[Activity]: Could you give back the listing below exactly, every line included?

[Data segment]:
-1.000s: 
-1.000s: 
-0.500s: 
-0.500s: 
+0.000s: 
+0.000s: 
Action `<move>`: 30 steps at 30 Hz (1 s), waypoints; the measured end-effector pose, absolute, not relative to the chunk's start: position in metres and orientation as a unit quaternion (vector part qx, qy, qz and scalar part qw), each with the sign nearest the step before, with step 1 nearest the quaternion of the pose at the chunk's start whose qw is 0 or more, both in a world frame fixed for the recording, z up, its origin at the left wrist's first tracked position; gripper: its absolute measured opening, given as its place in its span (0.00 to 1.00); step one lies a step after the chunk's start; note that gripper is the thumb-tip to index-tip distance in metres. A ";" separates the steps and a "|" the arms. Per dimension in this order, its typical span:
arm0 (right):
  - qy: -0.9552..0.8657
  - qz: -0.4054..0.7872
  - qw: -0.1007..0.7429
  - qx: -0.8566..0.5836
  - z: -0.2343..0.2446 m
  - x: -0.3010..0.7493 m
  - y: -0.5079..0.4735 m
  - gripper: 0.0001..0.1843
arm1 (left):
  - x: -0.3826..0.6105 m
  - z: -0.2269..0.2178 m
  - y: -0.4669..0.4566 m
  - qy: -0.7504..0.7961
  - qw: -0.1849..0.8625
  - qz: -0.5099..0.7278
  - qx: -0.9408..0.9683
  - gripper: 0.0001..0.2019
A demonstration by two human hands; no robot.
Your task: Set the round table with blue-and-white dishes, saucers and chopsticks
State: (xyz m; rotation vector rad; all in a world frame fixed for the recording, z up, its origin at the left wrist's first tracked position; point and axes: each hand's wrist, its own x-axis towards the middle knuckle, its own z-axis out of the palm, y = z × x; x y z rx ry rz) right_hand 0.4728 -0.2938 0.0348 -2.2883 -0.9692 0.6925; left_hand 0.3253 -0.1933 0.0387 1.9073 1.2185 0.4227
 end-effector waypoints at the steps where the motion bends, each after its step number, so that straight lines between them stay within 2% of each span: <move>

[Response area]:
-1.000s: 
-1.000s: 
-0.500s: 
-0.500s: 
+0.000s: 
+0.000s: 
Action `<move>`: 30 steps at 30 Hz (1 s), waypoints; the measured end-effector pose, absolute, not relative to the chunk's start: position in metres and orientation as a unit quaternion (vector part qx, qy, qz and scalar part qw), each with the sign nearest the step before, with step 1 nearest the quaternion of the pose at the chunk's start whose qw is 0 or more, both in a world frame fixed for the recording, z up, its origin at the left wrist's first tracked position; gripper: its absolute measured opening, given as its place in its span (0.00 to 1.00); step one lies a step after the chunk's start; note that gripper is the thumb-tip to index-tip distance in metres. A ";" separates the steps and a "|" the arms. Per dimension in this order, its typical span:
arm0 (right):
  - qy: -0.9552..0.8657
  - qz: -0.4054..0.7872
  - qw: -0.1007..0.7429
  - qx: -0.8566..0.5836
  - z: -0.2343..0.2446 m
  - x: -0.3010..0.7493 m
  - y: -0.5079..0.4735 m
  - gripper: 0.0001..0.1843
arm1 (left):
  - x: -0.3826..0.6105 m
  - z: -0.2269..0.2178 m
  - y: -0.4669..0.4566 m
  - qy: -0.7504..0.7961
  - qw: -0.1849..0.8625
  - qz: -0.5099..0.7278
  - qx: -0.9408..0.9683
  - gripper: 0.0001..0.2019
A demonstration by two human hands; no robot.
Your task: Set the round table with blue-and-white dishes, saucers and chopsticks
State: (xyz m; rotation vector rad; all in a world frame fixed for the recording, z up, its origin at the left wrist's first tracked position; point and axes: each hand's wrist, its own x-axis towards the middle knuckle, its own z-axis out of the palm, y = z × x; x y z rx ry rz) right_hand 0.4728 -0.2938 0.0348 -2.2883 -0.9692 0.6925; left_hand 0.3253 -0.1933 0.0387 1.9073 1.2185 0.4227
 end-effector waypoints at the steps where the motion bends, each after its step number, so that straight lines between them stay within 2% of each span: <move>

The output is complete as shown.